Exercise brief: With both ends included, repeat exactly the lines of the entries below from the one containing "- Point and" down to the one containing "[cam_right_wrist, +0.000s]", and no others.

Extracted records:
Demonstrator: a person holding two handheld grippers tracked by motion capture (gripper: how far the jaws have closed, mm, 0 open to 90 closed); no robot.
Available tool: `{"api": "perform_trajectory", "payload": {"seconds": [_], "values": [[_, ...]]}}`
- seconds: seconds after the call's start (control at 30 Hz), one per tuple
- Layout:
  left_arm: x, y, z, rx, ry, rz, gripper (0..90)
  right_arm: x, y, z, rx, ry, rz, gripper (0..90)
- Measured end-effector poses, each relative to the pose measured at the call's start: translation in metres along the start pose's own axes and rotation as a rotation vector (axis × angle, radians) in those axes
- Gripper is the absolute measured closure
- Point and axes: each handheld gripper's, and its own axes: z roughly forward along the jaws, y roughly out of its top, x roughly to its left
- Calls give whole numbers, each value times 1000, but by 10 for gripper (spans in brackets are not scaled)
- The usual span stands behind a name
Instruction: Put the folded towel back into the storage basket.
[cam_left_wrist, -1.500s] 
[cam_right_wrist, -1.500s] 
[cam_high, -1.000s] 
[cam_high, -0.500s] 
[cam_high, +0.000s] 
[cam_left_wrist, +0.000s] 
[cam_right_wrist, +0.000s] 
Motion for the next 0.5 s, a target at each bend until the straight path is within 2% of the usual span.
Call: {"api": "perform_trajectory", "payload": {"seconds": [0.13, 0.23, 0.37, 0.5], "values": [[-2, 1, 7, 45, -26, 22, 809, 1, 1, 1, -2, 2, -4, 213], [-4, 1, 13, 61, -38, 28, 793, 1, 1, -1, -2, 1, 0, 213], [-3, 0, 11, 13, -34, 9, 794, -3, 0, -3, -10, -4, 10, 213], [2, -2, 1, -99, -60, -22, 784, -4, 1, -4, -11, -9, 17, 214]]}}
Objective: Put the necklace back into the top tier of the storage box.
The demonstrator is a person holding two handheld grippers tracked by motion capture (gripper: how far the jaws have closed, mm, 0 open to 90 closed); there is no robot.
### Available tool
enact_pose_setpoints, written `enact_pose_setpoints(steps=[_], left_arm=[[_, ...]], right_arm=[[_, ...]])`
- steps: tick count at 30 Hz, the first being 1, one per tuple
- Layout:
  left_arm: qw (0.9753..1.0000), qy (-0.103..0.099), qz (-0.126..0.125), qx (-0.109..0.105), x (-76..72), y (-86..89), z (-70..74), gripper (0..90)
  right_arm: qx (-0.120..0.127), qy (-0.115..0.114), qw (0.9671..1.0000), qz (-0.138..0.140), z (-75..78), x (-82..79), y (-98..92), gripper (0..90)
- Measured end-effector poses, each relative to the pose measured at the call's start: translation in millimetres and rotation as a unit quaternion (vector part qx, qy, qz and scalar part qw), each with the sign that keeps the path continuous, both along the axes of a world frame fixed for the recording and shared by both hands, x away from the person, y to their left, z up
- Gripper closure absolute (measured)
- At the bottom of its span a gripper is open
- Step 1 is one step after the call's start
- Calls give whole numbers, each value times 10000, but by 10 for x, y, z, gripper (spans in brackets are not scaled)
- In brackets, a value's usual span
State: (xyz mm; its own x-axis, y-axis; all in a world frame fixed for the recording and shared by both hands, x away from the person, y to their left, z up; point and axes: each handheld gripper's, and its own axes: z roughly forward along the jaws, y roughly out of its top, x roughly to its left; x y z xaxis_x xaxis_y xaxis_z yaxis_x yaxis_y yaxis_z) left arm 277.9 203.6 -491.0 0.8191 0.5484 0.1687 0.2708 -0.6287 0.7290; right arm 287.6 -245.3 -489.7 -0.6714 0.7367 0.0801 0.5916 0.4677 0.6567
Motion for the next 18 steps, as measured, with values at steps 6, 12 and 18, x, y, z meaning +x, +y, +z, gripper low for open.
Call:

The answer:
- Point and axes: each handheld gripper's, and its own axes: z roughly forward along the jaws, y roughly out of its top, x roughly to its left
- Calls give whole numbers, each value times 1000, but by 10 for gripper (spans in brackets are not scaled)
- The usual span stands behind a name
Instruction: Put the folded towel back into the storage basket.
[cam_left_wrist, -1.500s] 
[cam_right_wrist, -1.500s] 
[cam_high, -1.000s] 
[cam_high, -0.500s] 
[cam_high, +0.000s] 
[cam_left_wrist, +0.000s] 
[cam_right_wrist, +0.000s] 

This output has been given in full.